Resveratrol has received much attention for its particular biological properties and potential therapeutic effects (67). Wine is its main dietary source. This compound is produced in the leaves and in the skin of berries in response to an infection or to a stress induced by herbicides, fungicides or UV light. Resveratrol is found as aglycones (trans- and cis- resveratrol), glucosides (trans- and cis-piceid), and dimeric forms (viniferin and pallidol). In wine, resveratrol is only present at trace levels.
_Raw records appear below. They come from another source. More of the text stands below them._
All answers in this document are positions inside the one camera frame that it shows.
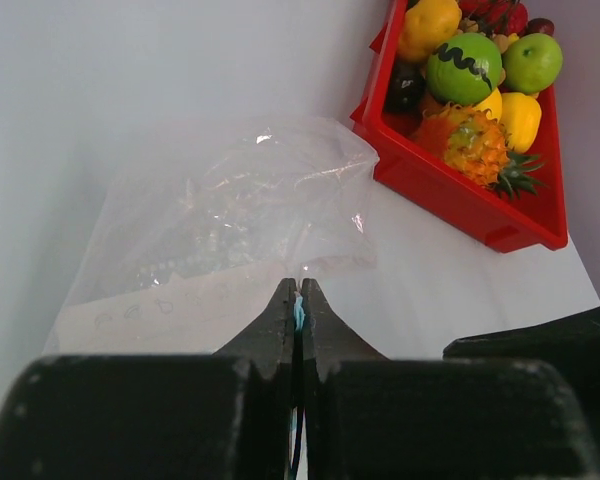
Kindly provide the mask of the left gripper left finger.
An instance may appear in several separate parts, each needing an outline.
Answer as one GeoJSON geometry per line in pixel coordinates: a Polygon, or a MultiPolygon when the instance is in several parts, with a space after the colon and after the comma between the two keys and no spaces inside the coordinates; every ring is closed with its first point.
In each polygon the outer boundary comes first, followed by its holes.
{"type": "Polygon", "coordinates": [[[0,409],[0,479],[285,479],[296,283],[213,354],[59,355],[0,409]]]}

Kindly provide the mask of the toy pineapple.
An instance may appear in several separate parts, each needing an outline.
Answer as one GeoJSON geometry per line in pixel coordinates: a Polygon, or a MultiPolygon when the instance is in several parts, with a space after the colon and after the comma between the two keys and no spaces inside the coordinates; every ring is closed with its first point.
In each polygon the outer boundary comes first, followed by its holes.
{"type": "Polygon", "coordinates": [[[533,173],[538,155],[510,150],[502,124],[470,106],[447,104],[425,113],[411,140],[478,187],[513,199],[535,195],[543,183],[533,173]]]}

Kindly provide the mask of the green toy watermelon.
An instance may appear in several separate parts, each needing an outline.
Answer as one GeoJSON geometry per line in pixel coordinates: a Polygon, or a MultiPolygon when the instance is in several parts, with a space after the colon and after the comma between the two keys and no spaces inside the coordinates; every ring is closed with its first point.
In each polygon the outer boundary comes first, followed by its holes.
{"type": "Polygon", "coordinates": [[[479,33],[463,33],[440,44],[426,64],[429,93],[441,103],[463,106],[486,99],[498,86],[502,54],[479,33]]]}

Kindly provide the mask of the clear blue-zipper bag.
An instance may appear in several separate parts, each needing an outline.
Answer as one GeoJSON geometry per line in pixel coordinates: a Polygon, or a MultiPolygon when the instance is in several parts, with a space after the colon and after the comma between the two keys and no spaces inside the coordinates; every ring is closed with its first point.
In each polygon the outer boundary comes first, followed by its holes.
{"type": "Polygon", "coordinates": [[[191,121],[118,148],[48,354],[207,353],[285,278],[374,266],[376,151],[320,117],[191,121]]]}

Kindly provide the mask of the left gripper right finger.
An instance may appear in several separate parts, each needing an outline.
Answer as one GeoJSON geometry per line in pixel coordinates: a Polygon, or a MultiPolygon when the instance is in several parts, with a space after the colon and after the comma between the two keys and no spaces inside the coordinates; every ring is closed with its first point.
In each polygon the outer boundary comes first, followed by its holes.
{"type": "Polygon", "coordinates": [[[600,426],[551,365],[390,360],[302,285],[312,479],[600,479],[600,426]]]}

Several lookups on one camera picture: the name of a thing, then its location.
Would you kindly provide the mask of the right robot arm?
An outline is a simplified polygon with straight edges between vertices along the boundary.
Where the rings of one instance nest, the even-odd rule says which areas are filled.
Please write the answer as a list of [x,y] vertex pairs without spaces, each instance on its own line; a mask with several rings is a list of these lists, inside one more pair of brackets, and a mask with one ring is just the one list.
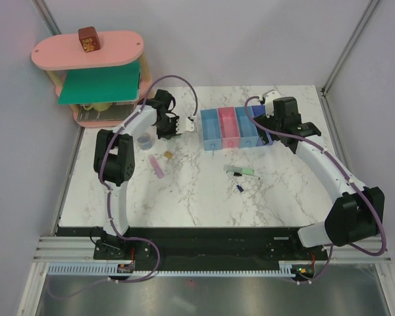
[[358,180],[331,153],[321,131],[312,122],[302,122],[294,97],[277,92],[265,96],[266,121],[263,125],[312,170],[327,191],[333,205],[321,223],[302,227],[288,243],[290,255],[303,259],[312,247],[332,244],[354,246],[356,242],[379,235],[386,249],[382,225],[384,193]]

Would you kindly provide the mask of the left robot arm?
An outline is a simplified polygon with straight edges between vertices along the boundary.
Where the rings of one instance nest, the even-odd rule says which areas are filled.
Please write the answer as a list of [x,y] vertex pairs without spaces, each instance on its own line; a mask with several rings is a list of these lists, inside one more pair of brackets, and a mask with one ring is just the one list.
[[135,169],[134,142],[151,126],[159,138],[178,135],[179,116],[172,113],[175,98],[166,90],[138,105],[113,130],[97,133],[93,169],[105,187],[107,222],[95,242],[95,260],[126,259],[132,244],[124,239],[130,228],[126,212],[126,193]]

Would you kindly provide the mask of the clear blue round box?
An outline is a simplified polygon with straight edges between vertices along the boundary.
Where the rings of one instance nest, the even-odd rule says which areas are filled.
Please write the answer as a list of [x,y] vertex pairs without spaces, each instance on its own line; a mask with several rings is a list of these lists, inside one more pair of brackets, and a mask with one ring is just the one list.
[[153,147],[153,141],[147,132],[138,137],[137,144],[141,150],[149,150]]

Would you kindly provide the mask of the sky blue drawer bin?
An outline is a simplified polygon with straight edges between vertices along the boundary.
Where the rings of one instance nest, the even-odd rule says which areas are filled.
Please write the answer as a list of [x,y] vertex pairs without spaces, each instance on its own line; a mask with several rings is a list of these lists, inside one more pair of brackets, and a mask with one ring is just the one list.
[[240,131],[239,148],[255,147],[259,139],[256,126],[246,115],[244,107],[236,107],[235,111]]

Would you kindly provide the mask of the light blue drawer bin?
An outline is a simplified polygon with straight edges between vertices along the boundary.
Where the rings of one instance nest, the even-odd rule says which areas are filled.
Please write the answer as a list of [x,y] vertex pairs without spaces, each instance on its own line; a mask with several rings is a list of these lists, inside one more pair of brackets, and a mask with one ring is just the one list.
[[201,110],[200,114],[204,150],[215,151],[222,149],[222,138],[217,109]]

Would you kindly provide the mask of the small brown clip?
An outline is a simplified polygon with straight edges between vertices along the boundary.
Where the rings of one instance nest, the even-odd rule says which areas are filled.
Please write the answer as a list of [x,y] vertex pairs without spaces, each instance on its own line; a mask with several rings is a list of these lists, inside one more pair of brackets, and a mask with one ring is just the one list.
[[167,159],[171,159],[171,158],[172,158],[172,153],[169,152],[169,151],[166,151],[165,154],[164,154],[164,156],[165,156]]

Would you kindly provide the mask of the pink drawer bin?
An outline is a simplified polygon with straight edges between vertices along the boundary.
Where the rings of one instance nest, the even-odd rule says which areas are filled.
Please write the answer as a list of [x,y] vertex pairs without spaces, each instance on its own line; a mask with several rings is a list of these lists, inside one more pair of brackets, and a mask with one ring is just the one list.
[[234,107],[218,108],[219,124],[223,149],[237,148],[240,145],[240,130]]
Content in red wines is about 10 times lower than in white wines. Content values of resveratrol and its 3-O-glucoside are respectively 0.28 and 0.62 mg/100 ml in red wine, 0.12 and 0.20 mg/100 ml in rosé wine, and 0.04 mg/100 and 0.25 mg/100 ml in white wine. The content of trans- and cis-resverastrol were compared in a large number of commercial wines. The highest levels of trans-resveratrol were found in wines from Pinot Noir (up to 1.34 mg/100 ml) (68, 69). According to the type of wine, the trans form of resveratrol (aglycone or glucoside) is usually but not always slightly more abundant than the cis form. No cis-resveratrol was detected in grapes.